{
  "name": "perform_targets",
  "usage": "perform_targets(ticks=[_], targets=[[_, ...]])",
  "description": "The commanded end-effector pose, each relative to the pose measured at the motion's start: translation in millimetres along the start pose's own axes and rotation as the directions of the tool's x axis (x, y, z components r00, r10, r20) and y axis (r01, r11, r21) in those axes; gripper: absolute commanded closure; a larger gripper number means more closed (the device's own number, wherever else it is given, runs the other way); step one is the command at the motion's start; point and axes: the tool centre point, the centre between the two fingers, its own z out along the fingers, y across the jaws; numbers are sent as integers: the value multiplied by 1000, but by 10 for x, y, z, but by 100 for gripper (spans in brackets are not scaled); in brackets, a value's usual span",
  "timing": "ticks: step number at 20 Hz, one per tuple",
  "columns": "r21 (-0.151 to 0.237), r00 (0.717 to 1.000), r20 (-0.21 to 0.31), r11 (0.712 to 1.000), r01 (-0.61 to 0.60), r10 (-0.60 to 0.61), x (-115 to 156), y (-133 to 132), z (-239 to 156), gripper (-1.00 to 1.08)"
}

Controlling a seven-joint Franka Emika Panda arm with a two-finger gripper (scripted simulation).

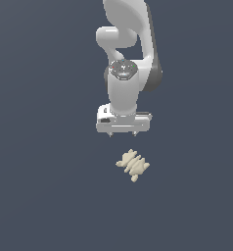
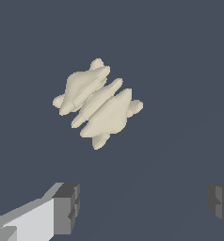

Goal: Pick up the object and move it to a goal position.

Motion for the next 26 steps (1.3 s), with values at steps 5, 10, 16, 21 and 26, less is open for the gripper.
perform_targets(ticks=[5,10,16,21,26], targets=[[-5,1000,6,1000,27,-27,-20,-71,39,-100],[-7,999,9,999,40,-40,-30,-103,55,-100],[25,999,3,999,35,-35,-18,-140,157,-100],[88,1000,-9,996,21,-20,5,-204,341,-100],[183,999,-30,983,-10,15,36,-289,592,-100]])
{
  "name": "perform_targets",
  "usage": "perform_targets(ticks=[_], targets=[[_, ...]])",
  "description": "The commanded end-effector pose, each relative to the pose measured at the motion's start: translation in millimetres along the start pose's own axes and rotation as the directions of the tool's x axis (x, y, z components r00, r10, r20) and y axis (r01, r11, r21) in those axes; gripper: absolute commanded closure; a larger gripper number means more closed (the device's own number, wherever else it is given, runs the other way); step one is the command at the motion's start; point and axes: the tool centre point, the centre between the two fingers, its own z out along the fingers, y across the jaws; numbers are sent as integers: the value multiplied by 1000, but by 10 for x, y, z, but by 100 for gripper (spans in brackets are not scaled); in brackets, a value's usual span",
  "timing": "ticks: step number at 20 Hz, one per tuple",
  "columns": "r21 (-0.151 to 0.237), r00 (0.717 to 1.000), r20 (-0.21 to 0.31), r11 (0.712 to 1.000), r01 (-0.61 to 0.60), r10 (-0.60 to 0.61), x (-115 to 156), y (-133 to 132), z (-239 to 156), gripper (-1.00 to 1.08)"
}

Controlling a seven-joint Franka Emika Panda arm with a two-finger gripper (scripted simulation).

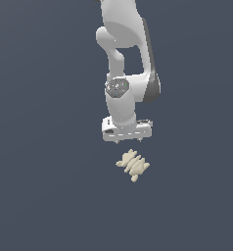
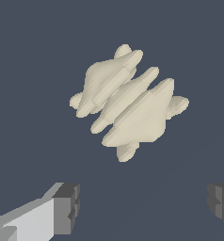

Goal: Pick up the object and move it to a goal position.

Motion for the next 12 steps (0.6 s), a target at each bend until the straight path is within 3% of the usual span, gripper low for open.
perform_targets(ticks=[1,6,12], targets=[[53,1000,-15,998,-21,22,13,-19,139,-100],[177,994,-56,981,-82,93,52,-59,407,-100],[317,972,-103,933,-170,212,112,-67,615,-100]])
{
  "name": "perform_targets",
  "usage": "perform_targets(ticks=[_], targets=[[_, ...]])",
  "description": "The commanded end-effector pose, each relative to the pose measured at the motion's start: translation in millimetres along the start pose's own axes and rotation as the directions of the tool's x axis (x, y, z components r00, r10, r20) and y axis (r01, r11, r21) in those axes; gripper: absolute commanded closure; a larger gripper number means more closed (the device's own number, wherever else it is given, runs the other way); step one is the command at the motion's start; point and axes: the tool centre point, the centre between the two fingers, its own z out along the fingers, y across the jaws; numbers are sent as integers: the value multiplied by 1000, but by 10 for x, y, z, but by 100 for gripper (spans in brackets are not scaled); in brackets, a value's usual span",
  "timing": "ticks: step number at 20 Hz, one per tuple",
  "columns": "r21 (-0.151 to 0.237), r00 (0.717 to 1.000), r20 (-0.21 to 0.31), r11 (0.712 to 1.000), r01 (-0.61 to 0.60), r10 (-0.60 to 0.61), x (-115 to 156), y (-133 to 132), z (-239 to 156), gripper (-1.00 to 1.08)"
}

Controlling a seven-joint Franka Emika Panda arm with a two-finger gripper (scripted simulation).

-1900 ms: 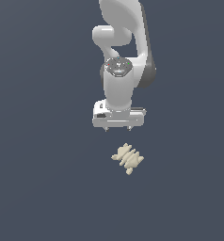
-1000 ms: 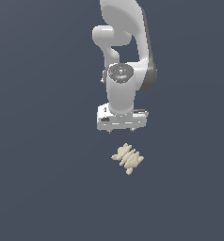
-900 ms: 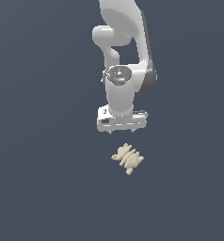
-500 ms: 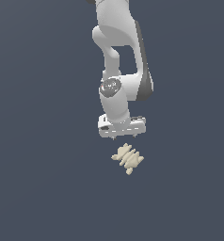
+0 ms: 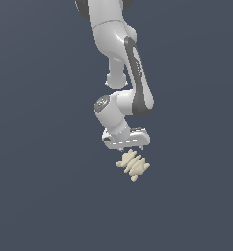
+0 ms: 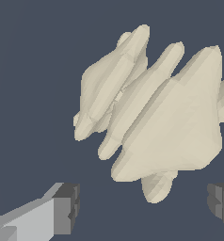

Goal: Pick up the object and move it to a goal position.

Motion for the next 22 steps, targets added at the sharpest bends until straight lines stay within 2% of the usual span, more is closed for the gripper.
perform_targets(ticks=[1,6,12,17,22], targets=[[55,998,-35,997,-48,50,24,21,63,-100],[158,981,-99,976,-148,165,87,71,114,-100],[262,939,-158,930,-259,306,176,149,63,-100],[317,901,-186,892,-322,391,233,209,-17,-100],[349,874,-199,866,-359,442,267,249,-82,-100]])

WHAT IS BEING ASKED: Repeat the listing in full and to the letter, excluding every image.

SOLVED PROBLEM:
{
  "name": "perform_targets",
  "usage": "perform_targets(ticks=[_], targets=[[_, ...]])",
  "description": "The commanded end-effector pose, each relative to the pose measured at the motion's start: translation in millimetres along the start pose's own axes and rotation as the directions of the tool's x axis (x, y, z components r00, r10, r20) and y axis (r01, r11, r21) in those axes; gripper: absolute commanded closure; a larger gripper number means more closed (the device's own number, wherever else it is given, runs the other way); step one is the command at the motion's start; point and axes: the tool centre point, the centre between the two fingers, its own z out along the fingers, y across the jaws; numbers are sent as integers: the value multiplied by 1000, but by 10 for x, y, z, but by 100 for gripper (spans in brackets are not scaled); in brackets, a value's usual span",
  "timing": "ticks: step number at 20 Hz, one per tuple",
  "columns": "r21 (-0.151 to 0.237), r00 (0.717 to 1.000), r20 (-0.21 to 0.31), r11 (0.712 to 1.000), r01 (-0.61 to 0.60), r10 (-0.60 to 0.61), x (-115 to 156), y (-133 to 132), z (-239 to 156), gripper (-1.00 to 1.08)"
}

Controlling a seven-joint Franka Emika Panda arm with a two-finger gripper (scripted simulation).


Goal: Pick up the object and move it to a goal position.

Motion for the next 26 steps (1.3 s), with values at steps 5, 10, 16, 21 and 26, less is open for the gripper.
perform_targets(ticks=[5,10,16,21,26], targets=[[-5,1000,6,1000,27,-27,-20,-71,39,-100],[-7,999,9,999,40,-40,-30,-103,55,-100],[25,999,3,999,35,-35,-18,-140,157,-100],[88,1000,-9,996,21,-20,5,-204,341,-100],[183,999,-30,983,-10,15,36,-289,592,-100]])
{
  "name": "perform_targets",
  "usage": "perform_targets(ticks=[_], targets=[[_, ...]])",
  "description": "The commanded end-effector pose, each relative to the pose measured at the motion's start: translation in millimetres along the start pose's own axes and rotation as the directions of the tool's x axis (x, y, z components r00, r10, r20) and y axis (r01, r11, r21) in those axes; gripper: absolute commanded closure; a larger gripper number means more closed (the device's own number, wherever else it is given, runs the other way); step one is the command at the motion's start; point and axes: the tool centre point, the centre between the two fingers, its own z out along the fingers, y across the jaws; numbers are sent as integers: the value multiplied by 1000, but by 10 for x, y, z, but by 100 for gripper (spans in brackets are not scaled); in brackets, a value's usual span",
  "timing": "ticks: step number at 20 Hz, one per tuple",
  "columns": "r21 (-0.151 to 0.237), r00 (0.717 to 1.000), r20 (-0.21 to 0.31), r11 (0.712 to 1.000), r01 (-0.61 to 0.60), r10 (-0.60 to 0.61), x (-115 to 156), y (-133 to 132), z (-239 to 156), gripper (-1.00 to 1.08)"
}

Controlling a seven-joint Franka Emika Panda arm with a two-finger gripper (scripted simulation).


Goal: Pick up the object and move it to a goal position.

Motion for the next 12 steps (0.6 s), a target at each bend until the straight path is within 3% of the usual span, gripper low for open.
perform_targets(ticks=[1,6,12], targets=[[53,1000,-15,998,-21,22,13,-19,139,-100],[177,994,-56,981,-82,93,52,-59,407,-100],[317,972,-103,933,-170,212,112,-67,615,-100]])
{
  "name": "perform_targets",
  "usage": "perform_targets(ticks=[_], targets=[[_, ...]])",
  "description": "The commanded end-effector pose, each relative to the pose measured at the motion's start: translation in millimetres along the start pose's own axes and rotation as the directions of the tool's x axis (x, y, z components r00, r10, r20) and y axis (r01, r11, r21) in those axes; gripper: absolute commanded closure; a larger gripper number means more closed (the device's own number, wherever else it is given, runs the other way); step one is the command at the motion's start; point and axes: the tool centre point, the centre between the two fingers, its own z out along the fingers, y across the jaws; numbers are sent as integers: the value multiplied by 1000, but by 10 for x, y, z, but by 100 for gripper (spans in brackets are not scaled); in brackets, a value's usual span",
  "timing": "ticks: step number at 20 Hz, one per tuple",
  "columns": "r21 (-0.151 to 0.237), r00 (0.717 to 1.000), r20 (-0.21 to 0.31), r11 (0.712 to 1.000), r01 (-0.61 to 0.60), r10 (-0.60 to 0.61), x (-115 to 156), y (-133 to 132), z (-239 to 156), gripper (-1.00 to 1.08)"
}

Controlling a seven-joint Franka Emika Panda arm with a two-finger gripper (scripted simulation).

-1900 ms: 
-1000 ms: 
-900 ms: 
-500 ms: 
+0 ms: 
+0 ms: 

Goal: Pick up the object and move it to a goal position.

Motion for the next 22 steps, targets added at the sharpest bends until straight lines stay within 2% of the usual span, more is closed for the gripper.
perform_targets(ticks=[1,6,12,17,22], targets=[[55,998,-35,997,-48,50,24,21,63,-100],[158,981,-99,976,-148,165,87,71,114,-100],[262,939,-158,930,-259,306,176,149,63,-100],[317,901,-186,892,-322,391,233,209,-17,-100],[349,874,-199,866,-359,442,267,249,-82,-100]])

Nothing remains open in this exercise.